Dalle parole di Liu emerge l’immagine di un prodotto collettivo, un processo creativo che trova scaturigine dalla ricerca di figure, immagini e idee. A prevalere sono quelle costrittive che limitano i danzatori – “come esseri intrappolati nella carnalità corporea. Vedere solo uno spiraglio … una finestra, forse posta un po’ troppo in alto … non si può raggiungere”.

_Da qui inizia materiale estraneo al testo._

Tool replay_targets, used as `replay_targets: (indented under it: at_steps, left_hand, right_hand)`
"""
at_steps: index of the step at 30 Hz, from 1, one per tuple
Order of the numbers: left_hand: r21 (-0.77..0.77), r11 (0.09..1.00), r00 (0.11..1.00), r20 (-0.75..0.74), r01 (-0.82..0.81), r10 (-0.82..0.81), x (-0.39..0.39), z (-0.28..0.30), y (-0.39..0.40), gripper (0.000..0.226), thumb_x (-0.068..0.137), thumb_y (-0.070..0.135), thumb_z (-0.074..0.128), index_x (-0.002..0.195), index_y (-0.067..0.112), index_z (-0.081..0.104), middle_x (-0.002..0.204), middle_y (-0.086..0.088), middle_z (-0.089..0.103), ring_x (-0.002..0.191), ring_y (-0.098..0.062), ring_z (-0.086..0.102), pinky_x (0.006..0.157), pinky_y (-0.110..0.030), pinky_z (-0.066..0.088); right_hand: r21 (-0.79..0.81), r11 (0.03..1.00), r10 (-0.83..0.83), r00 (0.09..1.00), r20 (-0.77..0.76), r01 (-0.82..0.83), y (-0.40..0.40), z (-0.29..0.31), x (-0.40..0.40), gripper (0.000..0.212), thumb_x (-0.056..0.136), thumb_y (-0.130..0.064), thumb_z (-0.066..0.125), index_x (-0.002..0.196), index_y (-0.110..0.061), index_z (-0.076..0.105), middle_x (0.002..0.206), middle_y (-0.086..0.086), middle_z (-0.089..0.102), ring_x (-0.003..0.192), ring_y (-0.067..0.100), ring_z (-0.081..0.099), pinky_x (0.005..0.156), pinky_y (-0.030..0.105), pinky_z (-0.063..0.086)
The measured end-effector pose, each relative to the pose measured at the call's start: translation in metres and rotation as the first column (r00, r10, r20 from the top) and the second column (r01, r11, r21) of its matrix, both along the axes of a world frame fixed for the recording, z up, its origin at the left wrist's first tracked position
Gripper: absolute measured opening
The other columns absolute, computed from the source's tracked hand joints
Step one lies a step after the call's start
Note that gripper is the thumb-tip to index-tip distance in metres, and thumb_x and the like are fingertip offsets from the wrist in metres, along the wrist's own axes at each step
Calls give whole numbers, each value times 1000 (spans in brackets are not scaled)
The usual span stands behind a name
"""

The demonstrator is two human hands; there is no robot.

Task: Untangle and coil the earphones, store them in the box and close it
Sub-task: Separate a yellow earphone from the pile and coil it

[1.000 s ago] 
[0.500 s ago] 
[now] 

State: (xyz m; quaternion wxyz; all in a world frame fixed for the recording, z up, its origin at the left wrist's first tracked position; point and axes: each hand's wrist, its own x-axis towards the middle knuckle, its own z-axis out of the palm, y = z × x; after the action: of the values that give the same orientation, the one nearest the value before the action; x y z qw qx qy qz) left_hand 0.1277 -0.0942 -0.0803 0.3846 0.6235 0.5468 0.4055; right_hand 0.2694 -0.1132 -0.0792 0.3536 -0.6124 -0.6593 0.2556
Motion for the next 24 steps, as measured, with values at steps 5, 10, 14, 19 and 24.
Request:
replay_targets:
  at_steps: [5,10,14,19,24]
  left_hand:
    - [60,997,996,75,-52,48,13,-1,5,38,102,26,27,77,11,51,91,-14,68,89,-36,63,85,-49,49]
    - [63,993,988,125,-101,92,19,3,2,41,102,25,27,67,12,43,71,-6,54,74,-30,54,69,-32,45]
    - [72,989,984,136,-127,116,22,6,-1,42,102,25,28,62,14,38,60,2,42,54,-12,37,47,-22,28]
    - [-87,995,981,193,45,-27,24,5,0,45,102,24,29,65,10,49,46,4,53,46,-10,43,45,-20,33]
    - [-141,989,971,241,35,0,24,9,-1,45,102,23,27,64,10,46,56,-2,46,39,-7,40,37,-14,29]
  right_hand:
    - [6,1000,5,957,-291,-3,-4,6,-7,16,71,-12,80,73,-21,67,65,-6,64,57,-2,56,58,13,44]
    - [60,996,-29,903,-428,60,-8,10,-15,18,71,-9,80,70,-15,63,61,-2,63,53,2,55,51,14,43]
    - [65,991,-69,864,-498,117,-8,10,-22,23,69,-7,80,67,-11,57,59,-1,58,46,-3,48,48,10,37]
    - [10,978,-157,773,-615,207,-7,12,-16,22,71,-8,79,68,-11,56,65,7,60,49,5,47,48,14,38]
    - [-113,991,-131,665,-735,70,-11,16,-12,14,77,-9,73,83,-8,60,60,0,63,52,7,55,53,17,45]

La ricerca di un movimento significativo procede inoltre con la coesistenza di due dimensioni, quelle che la forma del teatro per sua natura richiede sia presenti: una è data della scena, fisica e reale, l’altra è costituita dall’immaginario mentale, da forme e situazioni che risiedono nella mente degli esecutori. I danzatori studiano il “cosa possono dare” e “come posso agire” nell’ambiente creato dai coreografi. La realtà dei danzatori si presenta molto più ampia e dettagliata rispetto a quello che il pubblico riesce a percepire eppure è proprio questa dimensione immateriale che dona significato allo spazio fisico della scena che si fa simbolo vuoto da riempire di senso.

Il workshop proposto da Liu di Dance Physical Theatre ha cercato di spiegare questa filosofia di costruzione artistica. Sentire lo spazio che ci circonda e che abitiamo, i suoi colori e i suoi suoni. Conosciamo gli attori che con noi condividono la “scena dalla sala”? Imponiamoci dei limiti, delimitiamo il nostro spazio di azione: è un cubo. La testa e piedi sono i limito del corpo.

Procede così una ricerca personale: dal limite al movimento, dallo sguardo alle motivazioni o sviluppo intenzionale … l’effetto emozionale arriva da una sensazione fisica o da uno stato d’essere. “Così facendo l’azione che agiremo non sarà mai attoriale ma naturale”.

SUTRA – TorinoDanza

Collegare con un filo due necessità: quella di esprimere l’immagine personale ed intima di un viaggio alla riscoperta del proprio ruolo nella società e della propria persona, insieme ad una volontà di strizzare l’occhio allo spettatore componendo uno spettacolo di forte impatto visivo.